DOJ sees no impediments to return of death penalty, wary of letting kids watch executions

Kristine Joy Patag - Philstar.com

MANILA, Philippines — The Department of Justice said it sees no legal or constitutional impediment on legalizing the execution of convicts in the Philippines, but lawmakers pointed out that doing so would make the country a "rogue" state in the community of nations.

Legislating the return of the death penalty is within the powers of Congress and is allowed by the Constitution, Justice Assistant Secretary Nicholas Ty told the House of Representatives Committee on Justice on Wednesday.

The House panel is conducting a hearing on bills pushing for the reimposition of capital punishment—just weeks since President Rodrigo Duterte renewed the call on his fifth State of the Nation Address.

Ty however said that the DOJ has “concerns” with some specific provisions in the House bills such as the manner of execution by hanging or firing squad as they deemed these “degrading or inhumane punishment.”

The DOJ also expressed concern on the provision allowing public viewing of executions, even by minors.

International obligations

Rep. Christopher Belmonte (Quezon City) asked Ty whether reinstating death penalty would be tantamount to a breach of international obligations. This includes second protocol to the International Covenant on Civil and Political Rights (ICCPR) on abolition of death penalty, which was ratified in 2007.

Human Rights Commissioner Karen Dumpit also pointed out that the Philippines would violate this treaty when she spoke earlier at the hearing.

Ty replied that while they are “not yet certain,” looking at the language of the ICCPR and the second protocol, “there does not appear express language that would say that we are prohibit from re-imposing death penalty.”

“Even if we concede that this is the case...their principles... should be read side by side with our law and Constitution and our Constitution allows [us] to reimpose death penalty,” the DOJ official said.

“There can’t be a reconciliation that would result of prevalence of international law over our domestic law and the Constitution,” Ty added.

Rep. Rufus Rodriguez (Cagayan de Oro) meanwhile pressed that the Philippines may be a rogue state if it would impose the capital punishment considering our international obligations.

Ty said that the Philippines may argue against being a rogue state by citing that “there is inconsistency” with what is provided for in our Constitution.

Rodriguez pointed out that the treaties were signed after the present Charter was signed. “We have already made policies by signing these [treaties],” the lawmaker continued.

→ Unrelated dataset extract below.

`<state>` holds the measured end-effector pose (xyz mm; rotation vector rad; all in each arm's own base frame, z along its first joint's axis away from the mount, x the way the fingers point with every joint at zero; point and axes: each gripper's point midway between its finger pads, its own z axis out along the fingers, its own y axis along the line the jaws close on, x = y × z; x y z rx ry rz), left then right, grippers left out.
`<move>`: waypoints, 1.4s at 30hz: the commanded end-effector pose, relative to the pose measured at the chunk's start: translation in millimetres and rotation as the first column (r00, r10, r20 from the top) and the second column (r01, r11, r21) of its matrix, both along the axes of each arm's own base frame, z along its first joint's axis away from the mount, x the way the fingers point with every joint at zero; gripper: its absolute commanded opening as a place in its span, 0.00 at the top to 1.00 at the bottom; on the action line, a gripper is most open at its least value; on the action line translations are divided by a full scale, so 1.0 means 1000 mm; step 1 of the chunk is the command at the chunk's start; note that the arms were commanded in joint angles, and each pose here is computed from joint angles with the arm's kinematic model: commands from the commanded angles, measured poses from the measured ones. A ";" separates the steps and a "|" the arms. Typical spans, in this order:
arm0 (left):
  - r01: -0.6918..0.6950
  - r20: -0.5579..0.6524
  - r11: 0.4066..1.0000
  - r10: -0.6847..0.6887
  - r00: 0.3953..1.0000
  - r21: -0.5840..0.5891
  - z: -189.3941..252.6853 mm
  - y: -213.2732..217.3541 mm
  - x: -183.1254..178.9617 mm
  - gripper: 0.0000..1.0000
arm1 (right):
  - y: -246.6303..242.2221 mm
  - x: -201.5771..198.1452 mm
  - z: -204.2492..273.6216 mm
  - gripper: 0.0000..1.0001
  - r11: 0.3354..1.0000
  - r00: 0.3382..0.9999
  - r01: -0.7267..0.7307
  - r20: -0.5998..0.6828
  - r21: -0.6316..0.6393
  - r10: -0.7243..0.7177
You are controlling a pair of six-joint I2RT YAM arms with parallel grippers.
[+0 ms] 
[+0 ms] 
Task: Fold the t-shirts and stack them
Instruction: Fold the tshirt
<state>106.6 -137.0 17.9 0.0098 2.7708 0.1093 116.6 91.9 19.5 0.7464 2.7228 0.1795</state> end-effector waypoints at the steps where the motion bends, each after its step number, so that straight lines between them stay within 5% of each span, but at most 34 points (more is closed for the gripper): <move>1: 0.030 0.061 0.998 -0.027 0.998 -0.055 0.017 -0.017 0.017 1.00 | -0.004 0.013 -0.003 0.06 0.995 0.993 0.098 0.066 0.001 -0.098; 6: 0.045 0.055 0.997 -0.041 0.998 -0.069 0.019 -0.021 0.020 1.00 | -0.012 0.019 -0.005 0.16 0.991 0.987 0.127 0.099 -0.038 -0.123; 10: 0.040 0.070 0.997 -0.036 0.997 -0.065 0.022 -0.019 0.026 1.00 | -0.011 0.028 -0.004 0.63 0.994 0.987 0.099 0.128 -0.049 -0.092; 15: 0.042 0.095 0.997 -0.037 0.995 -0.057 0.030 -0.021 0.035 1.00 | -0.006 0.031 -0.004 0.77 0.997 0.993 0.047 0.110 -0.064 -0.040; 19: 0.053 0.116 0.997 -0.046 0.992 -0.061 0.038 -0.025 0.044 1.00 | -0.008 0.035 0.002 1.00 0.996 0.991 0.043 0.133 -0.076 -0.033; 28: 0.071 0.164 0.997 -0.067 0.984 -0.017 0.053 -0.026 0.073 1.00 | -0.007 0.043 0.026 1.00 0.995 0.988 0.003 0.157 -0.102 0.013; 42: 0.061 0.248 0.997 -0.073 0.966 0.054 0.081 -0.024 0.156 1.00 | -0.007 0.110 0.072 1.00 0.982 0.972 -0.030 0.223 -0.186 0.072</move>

Later in the hearing, Free and Legal Assistance Group chair Chel Diokno addressed this and said there is no conflict between our Constitution and international treaties “when one is permissive and one is prohibitive.”

“Yes, the Constitution permits death penalty under certain condition but international treaties which we are a party to prohibit it,” Diokno added.

Rodriguez also said that the Philippine government may be deemed hypocritical if it re-imposes the capital punishment while it negotiates to save our countrymen from the death row in other countries.

Ty admitted that it “may be more difficult” for the government if the death penalty is re-mposed, but “it should not prevent us from doing so, [as] we can always cite other reasons.”

The DOJ official said they would submit another position paper as it vowed to look into the proposed measure again amid the raging pandemic that has killed more than 2,000 Filipinos.

Rodriguez quipped that he admires Ty’s “good intellect” but said he does not understand “why in this particular case you have a different stance.”

“That’s understandable, you are in [the] Executive [branch]. I hope in the next hearing, when you submit your position, you will be against death penalty, also Secretary [Menardo] Guevarra, because that is in your heart,” he added.